> **DATA FOR THE TASK**
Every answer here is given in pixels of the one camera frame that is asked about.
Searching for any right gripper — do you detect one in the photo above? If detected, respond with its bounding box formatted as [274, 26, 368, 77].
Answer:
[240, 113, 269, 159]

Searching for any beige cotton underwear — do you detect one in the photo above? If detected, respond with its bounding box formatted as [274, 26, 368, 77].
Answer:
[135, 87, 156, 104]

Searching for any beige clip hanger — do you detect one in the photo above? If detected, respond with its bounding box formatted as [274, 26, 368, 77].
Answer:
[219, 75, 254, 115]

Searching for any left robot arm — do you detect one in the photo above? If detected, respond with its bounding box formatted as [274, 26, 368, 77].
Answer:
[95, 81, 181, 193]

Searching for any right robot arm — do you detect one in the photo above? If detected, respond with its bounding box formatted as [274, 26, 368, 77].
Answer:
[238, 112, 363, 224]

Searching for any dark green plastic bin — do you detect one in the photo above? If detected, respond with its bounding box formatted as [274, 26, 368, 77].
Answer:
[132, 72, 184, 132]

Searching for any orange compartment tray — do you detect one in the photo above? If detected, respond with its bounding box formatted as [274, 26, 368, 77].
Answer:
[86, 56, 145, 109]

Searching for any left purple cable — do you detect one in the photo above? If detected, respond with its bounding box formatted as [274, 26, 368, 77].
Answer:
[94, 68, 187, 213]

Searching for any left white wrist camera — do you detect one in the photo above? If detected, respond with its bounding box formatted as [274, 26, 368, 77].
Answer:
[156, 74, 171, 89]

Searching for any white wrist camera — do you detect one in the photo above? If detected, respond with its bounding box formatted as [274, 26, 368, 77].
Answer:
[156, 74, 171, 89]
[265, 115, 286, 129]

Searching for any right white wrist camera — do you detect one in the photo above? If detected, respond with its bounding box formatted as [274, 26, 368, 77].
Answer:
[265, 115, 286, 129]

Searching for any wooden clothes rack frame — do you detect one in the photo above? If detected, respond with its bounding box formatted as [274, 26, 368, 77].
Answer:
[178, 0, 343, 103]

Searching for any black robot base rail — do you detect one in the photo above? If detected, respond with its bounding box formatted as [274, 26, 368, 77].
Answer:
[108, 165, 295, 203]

...

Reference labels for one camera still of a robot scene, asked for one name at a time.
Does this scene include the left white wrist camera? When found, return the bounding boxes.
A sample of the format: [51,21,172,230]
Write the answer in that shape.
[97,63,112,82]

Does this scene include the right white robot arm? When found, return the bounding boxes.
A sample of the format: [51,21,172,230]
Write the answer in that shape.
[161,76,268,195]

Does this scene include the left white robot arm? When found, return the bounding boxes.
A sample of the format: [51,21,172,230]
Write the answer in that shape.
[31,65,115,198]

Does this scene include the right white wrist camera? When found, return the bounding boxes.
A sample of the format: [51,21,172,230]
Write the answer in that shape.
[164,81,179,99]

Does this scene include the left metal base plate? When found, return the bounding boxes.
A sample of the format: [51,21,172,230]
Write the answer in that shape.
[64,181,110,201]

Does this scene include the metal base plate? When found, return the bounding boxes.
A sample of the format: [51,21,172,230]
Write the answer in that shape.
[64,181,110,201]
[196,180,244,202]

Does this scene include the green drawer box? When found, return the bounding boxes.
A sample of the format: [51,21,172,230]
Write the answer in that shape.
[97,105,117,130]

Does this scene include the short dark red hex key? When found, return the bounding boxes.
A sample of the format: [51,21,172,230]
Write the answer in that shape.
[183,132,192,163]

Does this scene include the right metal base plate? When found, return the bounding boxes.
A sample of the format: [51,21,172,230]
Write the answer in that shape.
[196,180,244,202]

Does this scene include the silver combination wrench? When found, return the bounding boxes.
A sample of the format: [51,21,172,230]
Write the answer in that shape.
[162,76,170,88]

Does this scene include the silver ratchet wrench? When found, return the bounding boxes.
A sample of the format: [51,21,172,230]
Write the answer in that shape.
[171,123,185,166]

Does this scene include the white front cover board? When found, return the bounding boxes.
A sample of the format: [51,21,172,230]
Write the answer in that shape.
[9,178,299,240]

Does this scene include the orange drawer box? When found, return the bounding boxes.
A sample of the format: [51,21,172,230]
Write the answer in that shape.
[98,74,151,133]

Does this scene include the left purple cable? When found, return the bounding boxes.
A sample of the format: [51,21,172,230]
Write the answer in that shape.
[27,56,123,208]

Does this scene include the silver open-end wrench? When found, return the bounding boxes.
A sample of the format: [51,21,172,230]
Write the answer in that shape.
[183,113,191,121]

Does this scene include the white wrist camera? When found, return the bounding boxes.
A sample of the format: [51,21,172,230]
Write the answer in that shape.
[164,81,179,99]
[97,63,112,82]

...

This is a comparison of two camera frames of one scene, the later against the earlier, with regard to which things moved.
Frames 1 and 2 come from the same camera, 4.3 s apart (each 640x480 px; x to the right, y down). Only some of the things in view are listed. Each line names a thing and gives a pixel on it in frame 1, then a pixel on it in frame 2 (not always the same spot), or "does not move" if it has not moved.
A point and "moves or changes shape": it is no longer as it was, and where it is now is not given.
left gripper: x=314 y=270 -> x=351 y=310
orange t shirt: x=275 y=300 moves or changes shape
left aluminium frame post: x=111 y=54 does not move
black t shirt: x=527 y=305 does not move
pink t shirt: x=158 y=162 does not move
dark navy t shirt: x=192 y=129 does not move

> **HOW TO COMPLETE THIS TASK**
Beginning with the line containing "Searching for any orange" in the material above, copy every line exactly until you have copied the line containing "Searching for any white".

> **WRITTEN RESPONSE**
Searching for any orange compartment tray — do you detect one in the photo above? If detected, respond with its bounding box formatted as [274, 26, 368, 77].
Answer:
[86, 56, 145, 109]

Searching for any left purple cable — do you detect one in the photo above? If detected, respond with its bounding box formatted as [274, 26, 368, 77].
Answer:
[94, 68, 187, 213]

Searching for any left white wrist camera — do you detect one in the photo above? If detected, respond with its bounding box formatted as [274, 26, 368, 77].
Answer:
[156, 74, 171, 89]

Searching for any white wrist camera — do you detect one in the photo above? If detected, respond with its bounding box formatted as [274, 26, 368, 77].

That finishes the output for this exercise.